Taking stock, and raising the bar

Based on the innovative nature of the 2021 QAP, the Implementation of the tax credit program has produced measurably different results in Chicago, evidenced by who can develop affordable rental housing projects, how, and where in the city.

During the 2021 round of tax credit award for example, the housing department supported 24 affordable housing developments in 20 areas of the city. Unlike the past however, the department managed to invest in all three of its target neighborhood categories: Low-income, historically disinvested; gentrifying and transitional; and more opportunity-rich (which tend to be higher income). In addition, Chicago enacted a transit-oriented development (TOD) ordinance in 2013 to encourage denser housing development near transit stops, whereas prior to the 2021 QAP, 90 percent of the developments that took advantage of the new TOD incentives were in higher-income neighborhoods.. After the QAP, the developments in that round of 24 were 75 percent TOD projects, and two-thirds of those were in low-income, disinvested communities.

Because previous QAPs had been race-neutral, the department did not possess hard data on its housing developers, but estimated that the vast majority of those awarded LIHTC in the past were white-led. In 2021, by contrast, after calls were made for teams that were BIPOC-led or a joint venture, 12 of the 24 awarded developers met that qualification. The department is also expected to further expand BIPOC representation as more firms gain capacity.
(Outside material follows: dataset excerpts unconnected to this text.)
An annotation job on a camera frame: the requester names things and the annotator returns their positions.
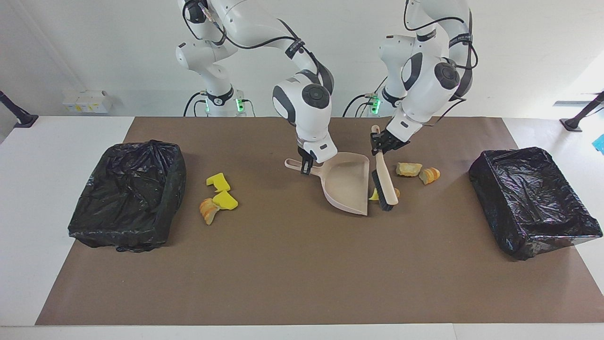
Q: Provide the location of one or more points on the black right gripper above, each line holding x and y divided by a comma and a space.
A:
304, 156

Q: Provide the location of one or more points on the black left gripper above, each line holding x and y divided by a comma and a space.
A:
389, 141

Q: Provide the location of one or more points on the pale bread chunk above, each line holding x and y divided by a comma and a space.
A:
408, 169

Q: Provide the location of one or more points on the beige plastic dustpan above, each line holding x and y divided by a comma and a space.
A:
347, 184

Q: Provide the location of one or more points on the striped orange croissant piece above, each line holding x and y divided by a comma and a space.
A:
430, 175

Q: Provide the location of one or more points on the yellow green scrub sponge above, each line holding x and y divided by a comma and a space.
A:
374, 195

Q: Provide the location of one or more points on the yellow sponge piece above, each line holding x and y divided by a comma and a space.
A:
225, 200
218, 182

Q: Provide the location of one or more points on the pale orange croissant piece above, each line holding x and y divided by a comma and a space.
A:
208, 211

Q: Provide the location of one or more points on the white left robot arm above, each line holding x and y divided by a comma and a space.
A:
424, 94

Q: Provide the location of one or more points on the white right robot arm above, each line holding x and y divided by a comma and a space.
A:
306, 108

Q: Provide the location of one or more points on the bin with black bag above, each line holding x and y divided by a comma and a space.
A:
533, 203
127, 198

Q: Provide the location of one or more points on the brown table mat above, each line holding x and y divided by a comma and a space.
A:
283, 297

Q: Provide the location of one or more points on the black stand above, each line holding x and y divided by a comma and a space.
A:
23, 120
573, 124

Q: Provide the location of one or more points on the blue object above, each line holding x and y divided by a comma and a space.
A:
600, 144

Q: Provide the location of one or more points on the white wall socket box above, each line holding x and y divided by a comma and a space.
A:
87, 102

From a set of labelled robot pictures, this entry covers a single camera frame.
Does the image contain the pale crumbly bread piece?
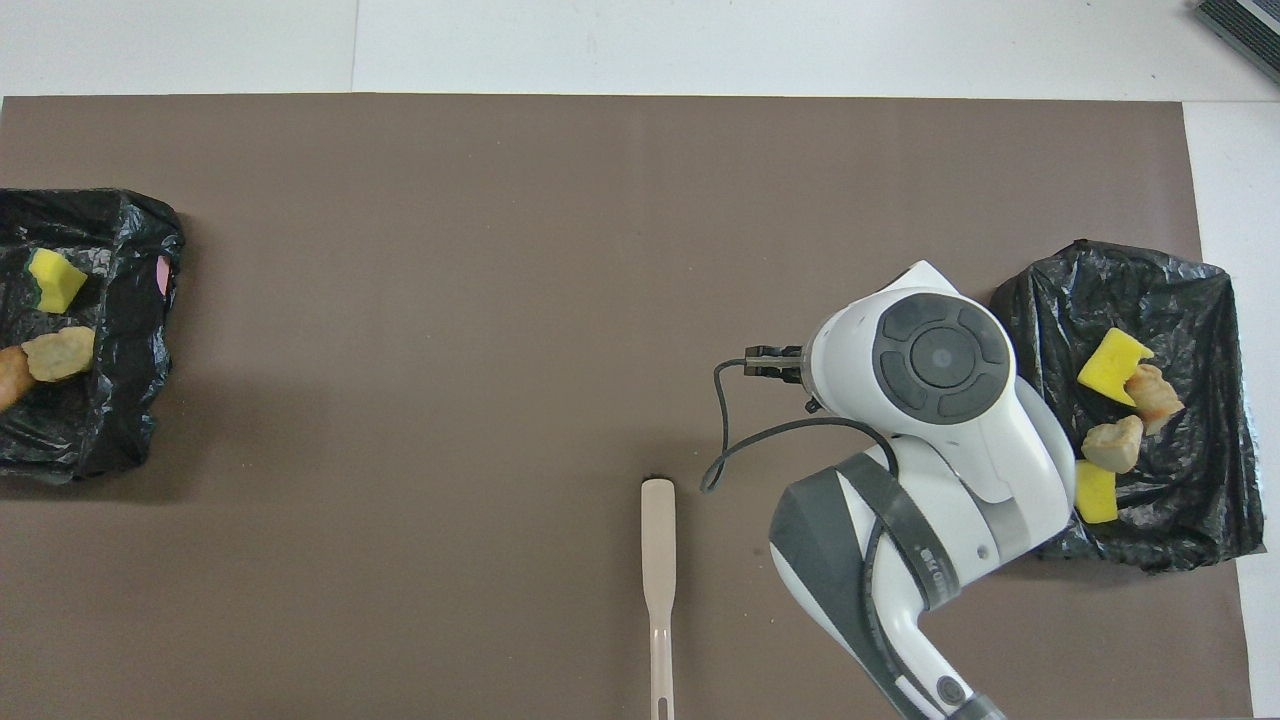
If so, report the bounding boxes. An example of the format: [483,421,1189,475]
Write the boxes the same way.
[1082,414,1145,474]

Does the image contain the brown croissant end piece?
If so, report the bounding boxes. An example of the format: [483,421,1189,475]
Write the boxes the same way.
[1127,363,1186,437]

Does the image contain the small yellow green sponge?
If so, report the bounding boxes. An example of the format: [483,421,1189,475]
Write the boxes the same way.
[27,248,89,314]

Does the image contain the beige hand brush black bristles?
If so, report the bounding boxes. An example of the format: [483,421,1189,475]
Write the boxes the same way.
[641,474,678,720]

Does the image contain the notched all-yellow sponge piece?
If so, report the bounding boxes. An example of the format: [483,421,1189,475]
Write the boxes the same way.
[1077,328,1155,407]

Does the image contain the black bag-lined bin pink spot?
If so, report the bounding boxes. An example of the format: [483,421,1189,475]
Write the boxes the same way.
[0,188,187,486]

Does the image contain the large yellow green sponge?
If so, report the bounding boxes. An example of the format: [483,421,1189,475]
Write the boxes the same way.
[1075,460,1119,524]

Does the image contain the grey ribbed panel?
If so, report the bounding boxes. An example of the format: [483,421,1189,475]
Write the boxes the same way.
[1192,0,1280,86]

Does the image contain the brown table mat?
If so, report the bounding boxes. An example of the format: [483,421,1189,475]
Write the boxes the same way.
[0,94,1254,720]

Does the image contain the striped orange croissant piece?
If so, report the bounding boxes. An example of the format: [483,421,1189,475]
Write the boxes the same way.
[22,326,97,383]

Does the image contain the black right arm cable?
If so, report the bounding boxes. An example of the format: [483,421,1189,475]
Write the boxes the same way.
[699,358,991,720]

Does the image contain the cylindrical golden bread roll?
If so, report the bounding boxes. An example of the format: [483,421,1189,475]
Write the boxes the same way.
[0,345,35,411]

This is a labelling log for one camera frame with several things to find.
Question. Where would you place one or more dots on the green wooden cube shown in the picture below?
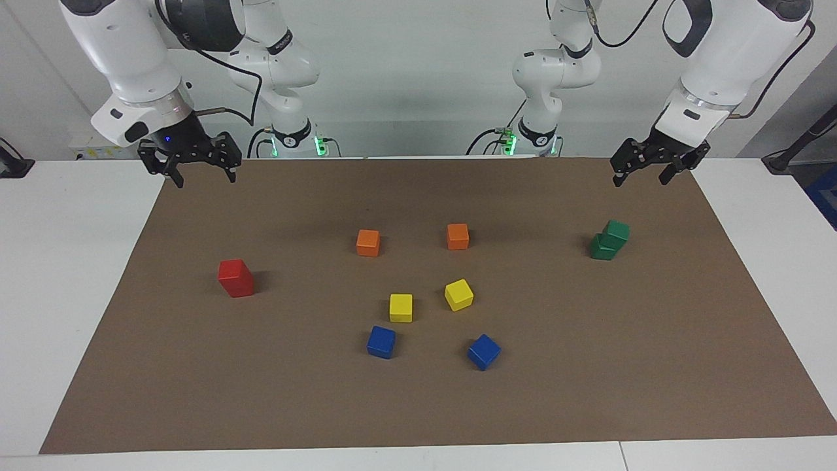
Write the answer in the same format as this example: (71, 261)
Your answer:
(616, 232)
(600, 250)

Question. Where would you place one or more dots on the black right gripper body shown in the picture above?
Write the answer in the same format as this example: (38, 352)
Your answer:
(180, 140)

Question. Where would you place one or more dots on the black clamp stand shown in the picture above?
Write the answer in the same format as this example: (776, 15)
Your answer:
(13, 167)

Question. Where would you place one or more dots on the blue wooden cube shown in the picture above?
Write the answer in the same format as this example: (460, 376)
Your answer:
(381, 341)
(484, 351)

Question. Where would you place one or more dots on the orange wooden cube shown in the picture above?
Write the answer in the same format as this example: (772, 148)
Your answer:
(368, 243)
(458, 236)

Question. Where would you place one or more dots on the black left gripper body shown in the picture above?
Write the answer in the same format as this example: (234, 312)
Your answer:
(673, 147)

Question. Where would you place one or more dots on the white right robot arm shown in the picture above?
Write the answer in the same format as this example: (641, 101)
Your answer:
(124, 46)

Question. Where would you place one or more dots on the green lit base connector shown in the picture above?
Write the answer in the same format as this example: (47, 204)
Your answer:
(507, 140)

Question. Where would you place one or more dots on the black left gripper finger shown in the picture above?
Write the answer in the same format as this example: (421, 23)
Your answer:
(629, 157)
(680, 167)

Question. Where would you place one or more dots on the yellow wooden cube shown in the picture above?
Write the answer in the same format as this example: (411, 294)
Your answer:
(459, 294)
(401, 307)

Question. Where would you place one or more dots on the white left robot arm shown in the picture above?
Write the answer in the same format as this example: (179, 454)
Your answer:
(726, 52)

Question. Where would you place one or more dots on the brown table mat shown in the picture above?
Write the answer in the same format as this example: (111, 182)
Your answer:
(261, 392)

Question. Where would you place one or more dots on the white wall socket box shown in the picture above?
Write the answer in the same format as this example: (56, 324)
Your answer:
(98, 147)

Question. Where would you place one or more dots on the red wooden cube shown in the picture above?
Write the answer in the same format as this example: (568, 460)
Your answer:
(240, 290)
(233, 268)

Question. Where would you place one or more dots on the black angled pole stand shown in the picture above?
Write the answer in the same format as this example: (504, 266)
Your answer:
(781, 160)

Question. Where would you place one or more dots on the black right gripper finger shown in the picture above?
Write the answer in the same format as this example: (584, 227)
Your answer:
(225, 152)
(155, 159)

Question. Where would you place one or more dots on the blue crate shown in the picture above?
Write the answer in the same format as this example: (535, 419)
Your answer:
(825, 196)

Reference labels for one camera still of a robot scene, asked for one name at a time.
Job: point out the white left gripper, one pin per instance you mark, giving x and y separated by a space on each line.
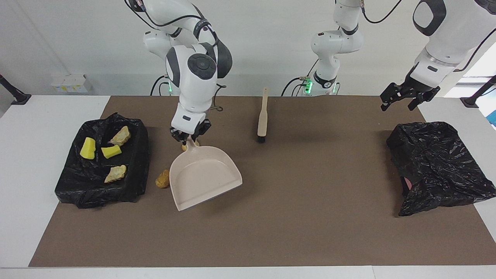
431 73

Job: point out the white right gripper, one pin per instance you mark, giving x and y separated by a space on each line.
186 121

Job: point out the orange striped croissant piece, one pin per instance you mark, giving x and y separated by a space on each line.
183 147
115 174

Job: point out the beige plastic dustpan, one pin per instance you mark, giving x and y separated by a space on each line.
201 174

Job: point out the pale bread chunk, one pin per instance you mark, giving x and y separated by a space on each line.
121 136

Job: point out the beige hand brush black bristles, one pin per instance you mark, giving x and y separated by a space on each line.
262 116

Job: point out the yellow sponge chunk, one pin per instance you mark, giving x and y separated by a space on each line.
111 151
88 149

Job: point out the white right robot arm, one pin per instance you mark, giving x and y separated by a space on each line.
193 85

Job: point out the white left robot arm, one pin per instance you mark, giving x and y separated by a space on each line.
337 42

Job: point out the black bag lined bin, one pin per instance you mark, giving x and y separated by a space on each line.
438 166
77 186

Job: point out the pink bin under bag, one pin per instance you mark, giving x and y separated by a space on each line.
405 185

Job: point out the brown bread roll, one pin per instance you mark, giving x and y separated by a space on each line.
162 180

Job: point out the blue plastic item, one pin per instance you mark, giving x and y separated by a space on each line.
493 118

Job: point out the brown table mat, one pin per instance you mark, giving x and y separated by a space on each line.
310 232

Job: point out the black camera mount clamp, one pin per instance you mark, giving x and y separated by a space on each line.
474 99
19 97

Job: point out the white wall power box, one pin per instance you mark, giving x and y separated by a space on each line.
71 83

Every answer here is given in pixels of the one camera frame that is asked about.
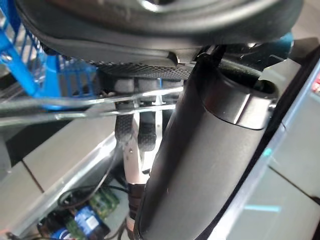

Finally, that first REIA in 2021 was no one-off: Chicago updated its qualified allocation plan this year and made some goals even more specific and ambitious. In that vein, this case illustrates the generative quality of carefully executed REIAs. For example, asking “what would it take?” to make major progress on investments via Black and other developers of color has generated a bigger push for supplier development, i.e., expanding the pool of developers able to bid successfully for LIHTC funding, including new financing solutions for chronically under-capitalized small developers. 

To be sure, major challenges remain for Chicago communities and the agencies that serve them. The equitable and geographically inclusive siting of projects remains hard in a sprawling, segregated city with divergent trends between neighborhoods. Depopulation is also still happening in many of the city’s fifty wards while in-migration of higher income households–and accompanying gentrification and displacement–is a flashpoint in others.

Chicago’s work to produce the country’s first REIA for affordable housing finance development did not arise in a vacuum. It was part of a broader civic movement that engaged the grassroots and grasstops, training and deploying rising leaders to be effective advocates for racial equity with knowledge of the REIA tool specifically, and linking the use of REIAs to a local imperative-to bring significant new commitment and resources to reduce the “hypersegregation” of Chicago, as some longtime analysts have noted. It is a very persistent pattern of inequality by race, income, and geography that imposes the greatest harms on the nation’s most vulnerable people–but ultimately costs us all significantly, as MPC’s seminal 2017 report made all too clear.